DIRECTIONS:
Only these lines of the data below are wanted: the one with "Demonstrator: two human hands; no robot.", the one with "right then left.", and any lines between them, each repeated exactly.

RECORD EXCERPTS Block Start

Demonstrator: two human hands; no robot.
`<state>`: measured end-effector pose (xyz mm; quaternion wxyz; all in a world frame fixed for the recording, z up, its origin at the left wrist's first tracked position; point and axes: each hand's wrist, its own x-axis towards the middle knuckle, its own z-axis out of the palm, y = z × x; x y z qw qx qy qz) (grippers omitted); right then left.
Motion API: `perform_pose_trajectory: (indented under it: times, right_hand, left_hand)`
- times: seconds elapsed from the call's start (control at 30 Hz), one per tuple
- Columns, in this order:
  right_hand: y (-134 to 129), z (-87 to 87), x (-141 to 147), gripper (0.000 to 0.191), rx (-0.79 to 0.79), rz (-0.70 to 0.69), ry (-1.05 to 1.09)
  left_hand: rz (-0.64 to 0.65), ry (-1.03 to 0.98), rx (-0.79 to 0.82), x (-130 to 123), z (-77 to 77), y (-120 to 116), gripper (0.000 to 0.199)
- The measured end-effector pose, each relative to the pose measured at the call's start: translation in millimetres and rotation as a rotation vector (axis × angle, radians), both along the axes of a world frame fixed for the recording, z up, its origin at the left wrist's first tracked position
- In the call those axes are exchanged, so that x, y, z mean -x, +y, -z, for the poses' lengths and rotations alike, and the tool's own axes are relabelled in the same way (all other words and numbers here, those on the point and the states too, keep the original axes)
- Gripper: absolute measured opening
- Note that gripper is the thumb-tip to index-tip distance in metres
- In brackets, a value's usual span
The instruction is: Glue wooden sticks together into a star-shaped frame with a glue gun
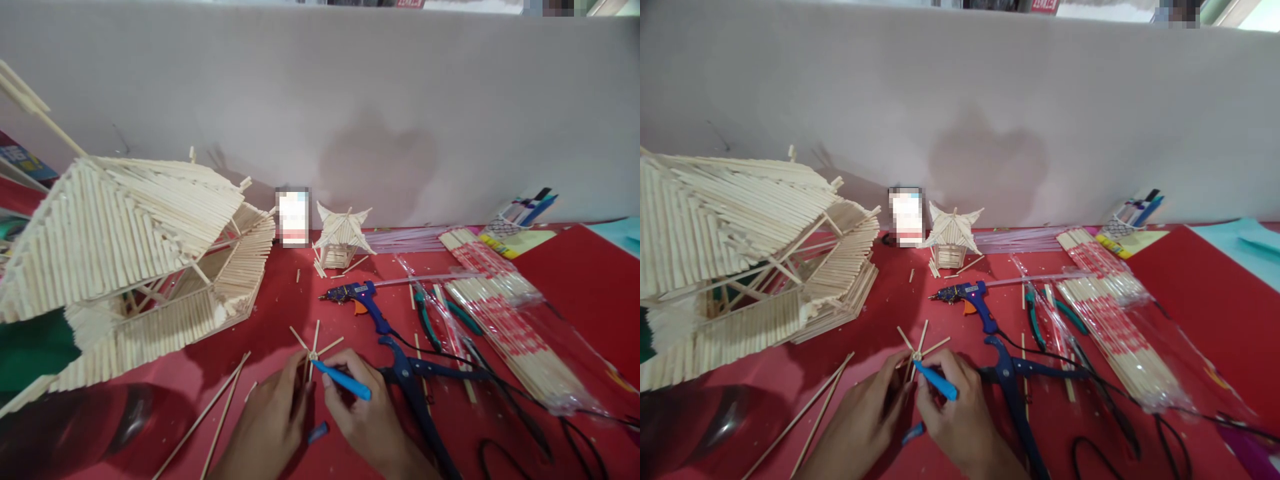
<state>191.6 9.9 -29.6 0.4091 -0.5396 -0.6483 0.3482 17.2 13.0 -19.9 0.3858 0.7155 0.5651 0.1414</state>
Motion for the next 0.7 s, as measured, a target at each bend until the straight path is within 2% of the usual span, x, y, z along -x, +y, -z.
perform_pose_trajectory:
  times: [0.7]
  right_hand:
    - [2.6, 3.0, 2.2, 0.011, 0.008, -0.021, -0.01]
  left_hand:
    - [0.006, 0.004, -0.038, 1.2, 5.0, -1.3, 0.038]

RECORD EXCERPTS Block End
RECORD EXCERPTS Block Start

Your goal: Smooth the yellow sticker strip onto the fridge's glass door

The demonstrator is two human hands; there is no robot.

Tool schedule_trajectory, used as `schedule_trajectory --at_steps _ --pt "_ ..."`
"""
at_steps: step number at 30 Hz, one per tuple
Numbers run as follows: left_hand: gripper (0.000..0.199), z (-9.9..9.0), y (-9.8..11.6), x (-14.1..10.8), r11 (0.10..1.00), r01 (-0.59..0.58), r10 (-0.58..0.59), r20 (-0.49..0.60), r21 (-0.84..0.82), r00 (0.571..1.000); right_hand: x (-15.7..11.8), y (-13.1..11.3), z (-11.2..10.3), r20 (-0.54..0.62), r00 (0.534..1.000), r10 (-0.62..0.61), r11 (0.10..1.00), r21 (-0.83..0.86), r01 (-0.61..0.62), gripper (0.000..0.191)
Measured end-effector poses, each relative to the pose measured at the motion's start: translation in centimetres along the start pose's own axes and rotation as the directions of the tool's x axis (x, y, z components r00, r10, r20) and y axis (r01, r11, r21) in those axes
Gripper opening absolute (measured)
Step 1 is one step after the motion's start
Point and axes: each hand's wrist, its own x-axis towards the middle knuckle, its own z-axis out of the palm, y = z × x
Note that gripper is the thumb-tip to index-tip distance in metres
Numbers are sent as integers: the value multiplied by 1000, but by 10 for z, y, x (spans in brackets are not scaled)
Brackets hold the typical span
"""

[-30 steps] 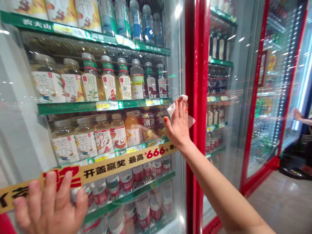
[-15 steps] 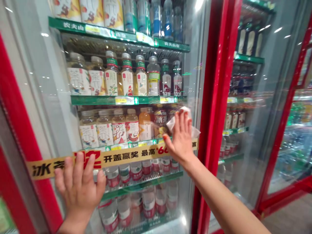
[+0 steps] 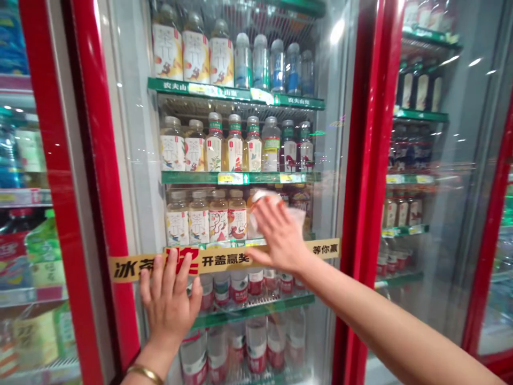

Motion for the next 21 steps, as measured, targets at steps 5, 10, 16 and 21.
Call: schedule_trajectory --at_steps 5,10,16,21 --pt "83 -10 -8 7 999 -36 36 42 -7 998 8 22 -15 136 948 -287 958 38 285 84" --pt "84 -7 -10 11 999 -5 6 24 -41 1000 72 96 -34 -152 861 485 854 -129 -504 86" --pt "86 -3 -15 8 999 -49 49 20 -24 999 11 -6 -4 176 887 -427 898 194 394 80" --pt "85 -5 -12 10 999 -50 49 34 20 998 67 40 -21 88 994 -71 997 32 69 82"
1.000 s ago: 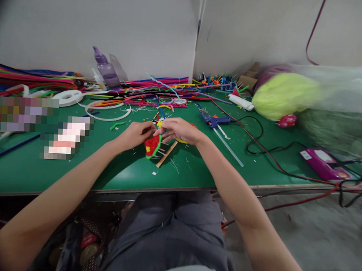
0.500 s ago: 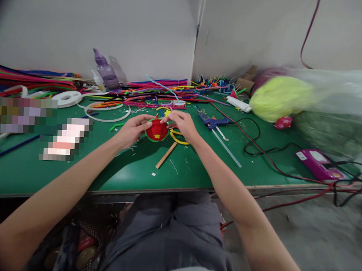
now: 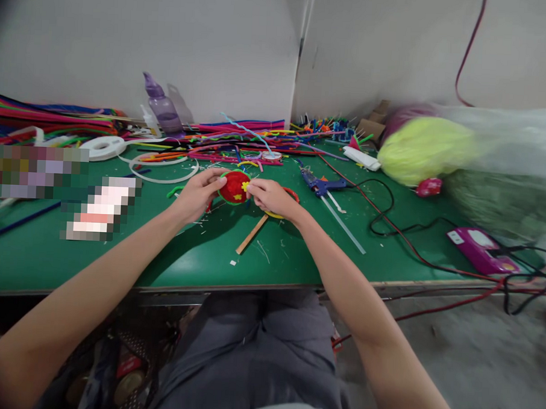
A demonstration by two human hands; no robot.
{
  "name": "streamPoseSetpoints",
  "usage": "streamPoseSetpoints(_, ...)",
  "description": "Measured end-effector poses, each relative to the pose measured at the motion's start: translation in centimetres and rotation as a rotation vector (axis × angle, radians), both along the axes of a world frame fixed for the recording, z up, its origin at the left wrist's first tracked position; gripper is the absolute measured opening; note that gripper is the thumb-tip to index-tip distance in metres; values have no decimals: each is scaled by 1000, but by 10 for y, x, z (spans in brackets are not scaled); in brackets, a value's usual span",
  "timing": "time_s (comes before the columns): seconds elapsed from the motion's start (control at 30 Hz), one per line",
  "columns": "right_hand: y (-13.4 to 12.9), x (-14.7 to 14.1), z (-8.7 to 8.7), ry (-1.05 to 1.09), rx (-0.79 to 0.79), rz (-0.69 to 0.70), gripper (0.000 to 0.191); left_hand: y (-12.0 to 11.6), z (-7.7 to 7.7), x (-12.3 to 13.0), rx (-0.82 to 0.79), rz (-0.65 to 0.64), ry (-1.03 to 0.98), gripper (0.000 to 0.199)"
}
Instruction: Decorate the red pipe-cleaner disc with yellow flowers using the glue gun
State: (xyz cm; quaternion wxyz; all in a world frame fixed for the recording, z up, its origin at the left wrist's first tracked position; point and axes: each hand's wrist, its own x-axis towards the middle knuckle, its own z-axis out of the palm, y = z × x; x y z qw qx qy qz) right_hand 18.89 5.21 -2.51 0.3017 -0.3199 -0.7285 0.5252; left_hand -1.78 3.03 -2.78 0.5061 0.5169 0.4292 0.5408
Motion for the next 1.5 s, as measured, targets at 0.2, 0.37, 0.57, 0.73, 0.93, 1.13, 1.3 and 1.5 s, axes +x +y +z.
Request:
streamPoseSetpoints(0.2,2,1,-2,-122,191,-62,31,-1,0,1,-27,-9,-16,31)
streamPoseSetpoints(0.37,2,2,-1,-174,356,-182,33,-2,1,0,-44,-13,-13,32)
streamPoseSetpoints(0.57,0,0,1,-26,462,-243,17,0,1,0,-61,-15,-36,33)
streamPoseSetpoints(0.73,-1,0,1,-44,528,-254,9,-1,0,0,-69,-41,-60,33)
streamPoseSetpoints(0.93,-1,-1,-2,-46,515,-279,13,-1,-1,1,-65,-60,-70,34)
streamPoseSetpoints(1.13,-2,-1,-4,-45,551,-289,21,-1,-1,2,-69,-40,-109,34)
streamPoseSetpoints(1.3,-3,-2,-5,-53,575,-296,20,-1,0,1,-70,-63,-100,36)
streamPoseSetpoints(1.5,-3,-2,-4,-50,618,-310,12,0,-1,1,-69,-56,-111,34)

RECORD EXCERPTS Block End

WRITTEN SOLUTION:
Demonstrator: two human hands; no robot.
`<state>`: measured end-effector pose (xyz mm; quaternion wxyz; all in a world frame fixed for the recording, z up, its origin at the left wrist's first tracked position; point and axes: each hand's wrist, its own x-axis towards the middle knuckle, its own z-axis out of the palm, y = z × x; x y z qw qx qy qz) (grippers omitted); right then left.

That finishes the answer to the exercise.